*Exercise details*:
Copy each line of the material below that includes the string "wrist".
· · ·
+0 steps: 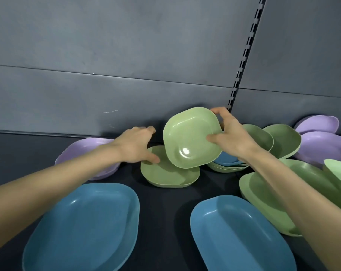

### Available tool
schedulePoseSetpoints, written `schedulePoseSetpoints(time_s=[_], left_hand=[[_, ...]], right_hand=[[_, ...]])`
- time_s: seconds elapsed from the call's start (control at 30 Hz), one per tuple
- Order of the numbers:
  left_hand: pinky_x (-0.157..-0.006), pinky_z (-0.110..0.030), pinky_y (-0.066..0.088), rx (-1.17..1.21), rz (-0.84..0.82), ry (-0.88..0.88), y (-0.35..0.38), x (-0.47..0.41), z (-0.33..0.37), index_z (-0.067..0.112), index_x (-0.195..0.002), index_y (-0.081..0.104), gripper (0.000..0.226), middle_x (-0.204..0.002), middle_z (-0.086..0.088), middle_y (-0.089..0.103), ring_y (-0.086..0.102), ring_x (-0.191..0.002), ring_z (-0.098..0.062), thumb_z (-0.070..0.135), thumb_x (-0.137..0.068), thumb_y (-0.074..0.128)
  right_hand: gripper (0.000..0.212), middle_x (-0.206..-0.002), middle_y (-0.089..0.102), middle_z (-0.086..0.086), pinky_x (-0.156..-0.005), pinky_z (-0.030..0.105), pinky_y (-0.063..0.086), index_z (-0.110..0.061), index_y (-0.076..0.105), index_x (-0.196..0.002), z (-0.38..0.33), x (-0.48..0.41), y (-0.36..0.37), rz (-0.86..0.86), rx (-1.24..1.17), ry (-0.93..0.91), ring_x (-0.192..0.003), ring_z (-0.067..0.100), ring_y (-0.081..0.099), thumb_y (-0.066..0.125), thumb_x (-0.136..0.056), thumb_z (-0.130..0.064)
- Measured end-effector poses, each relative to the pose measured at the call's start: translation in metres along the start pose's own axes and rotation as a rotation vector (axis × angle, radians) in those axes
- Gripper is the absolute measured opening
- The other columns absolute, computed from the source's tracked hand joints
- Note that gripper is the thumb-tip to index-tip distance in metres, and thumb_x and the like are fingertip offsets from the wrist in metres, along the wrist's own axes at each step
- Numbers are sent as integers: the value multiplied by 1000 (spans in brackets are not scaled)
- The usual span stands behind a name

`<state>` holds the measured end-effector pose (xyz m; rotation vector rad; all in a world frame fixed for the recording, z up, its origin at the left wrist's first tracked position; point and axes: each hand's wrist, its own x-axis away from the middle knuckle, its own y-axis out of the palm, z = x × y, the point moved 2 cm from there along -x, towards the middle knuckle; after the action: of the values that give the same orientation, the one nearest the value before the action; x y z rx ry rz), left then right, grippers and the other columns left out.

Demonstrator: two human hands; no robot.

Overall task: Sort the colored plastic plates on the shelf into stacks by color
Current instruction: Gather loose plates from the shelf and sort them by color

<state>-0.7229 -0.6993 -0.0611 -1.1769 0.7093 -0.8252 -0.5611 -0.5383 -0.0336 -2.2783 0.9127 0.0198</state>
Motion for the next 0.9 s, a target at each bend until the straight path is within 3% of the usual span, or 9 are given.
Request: schedulePoseSetpoints(time_s=[0.07, 0.13, 0.23, 0.37, 0.43, 0.5, 0.6, 0.73, 0.9], left_hand=[[-94, -27, 43, 257, -20, 41, -12, 5, 0, 14, -141, 33, 91, -128, -3, 54, 54, -113, -17, 35, -68, 81], [-91, -27, 48, 601, -27, 53, -18, 7, 3, 16, -144, 27, 91, -122, -2, 58, 61, -104, -17, 24, -70, 81], [-74, -31, 56, 654, 131, 53, -17, 3, 2, 17, -133, 39, 73, -95, -1, 63, 68, -76, -30, 15, -72, 79], [-50, -21, 51, 511, 279, 66, -14, 0, -4, 16, -108, 54, 44, -79, -4, 63, 55, -52, -13, 10, -71, 79], [-49, -17, 48, 466, 263, 75, -13, 1, -7, 18, -103, 56, 40, -78, -4, 64, 50, -46, -4, 8, -71, 79], [-51, -14, 45, 408, 220, 86, -10, 2, -7, 19, -101, 58, 39, -76, 0, 65, 50, -48, -1, 8, -70, 79], [-61, -19, 44, 344, 198, 69, -2, 3, -6, 20, -100, 59, 39, -75, 2, 64, 50, -54, -2, 11, -69, 81], [-69, -26, 46, 284, 179, 42, 4, 3, -4, 16, -99, 62, 39, -76, 6, 61, 53, -67, -11, 13, -65, 83], [-77, -25, 44, 152, 112, 46, 12, 0, -4, 14, -102, 64, 43, -93, 2, 55, 55, -87, -18, 21, -65, 84]], right_hand=[[55, -102, 61, 1, -82, 41, 53, -34, 44, -113, 0, -3, 5, -13, -13, 4, -98, 25, 59, 60, -77, 4], [52, -99, 59, 2, -65, 35, 56, -32, 43, -112, -2, -5, 12, -50, -75, 22, -91, 25, 59, 60, -79, 5], [46, -94, 57, -2, -43, 23, 49, -27, 41, -111, -5, -7, 23, -116, -176, 54, -80, 17, 58, 57, -82, 6], [38, -99, 62, 4, -66, 33, 53, -20, 44, -105, -2, -11, 36, -120, -22, 42, -92, 24, 61, 68, -78, -8], [40, -94, 61, 2, -67, 30, 49, -17, 46, -101, 1, -10, 41, -138, 138, 11, -90, 21, 59, 75, -73, -18], [42, -91, 57, -1, -60, 27, 40, -16, 47, -97, 1, -8, 45, -163, 305, -41, -88, 19, 52, 78, -70, -25], [47, -99, 52, -1, -72, 27, 34, -15, 52, -99, 2, -8, 47, -175, 504, -101, -98, 20, 42, 80, -67, -35], [52, -111, 45, -1, -87, 29, 32, -21, 55, -107, 6, -10, 49, -239, 615, -122, -107, 20, 35, 78, -67, -43], [55, -117, 38, -4, -86, 30, 23, -27, 56, -116, 10, -11, 55, -324, 682, -169, -111, 19, 29, 76, -69, -47]])
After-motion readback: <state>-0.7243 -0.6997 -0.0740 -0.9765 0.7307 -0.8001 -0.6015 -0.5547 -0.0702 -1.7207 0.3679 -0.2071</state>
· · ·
*Response box*:
- Note that gripper is the thumb-tip to index-tip distance in metres, and thumb_x and the like are fingertip offsets from the wrist in metres, along the wrist's own axes at each step
`<state>` holds the measured end-effector pose (xyz m; rotation vector rad; all in a world frame fixed for the recording, z up, its origin at the left wrist's first tracked position; point and axes: each hand's wrist, its own x-axis away from the middle knuckle, its own y-axis out of the palm, z = x × y, the point moved 2 cm from there along -x, towards the middle knuckle; after the action: of the values that give the same orientation, the one nearest the value before the action; x y z rx ry rz), left then right, grippers and the other columns left out.

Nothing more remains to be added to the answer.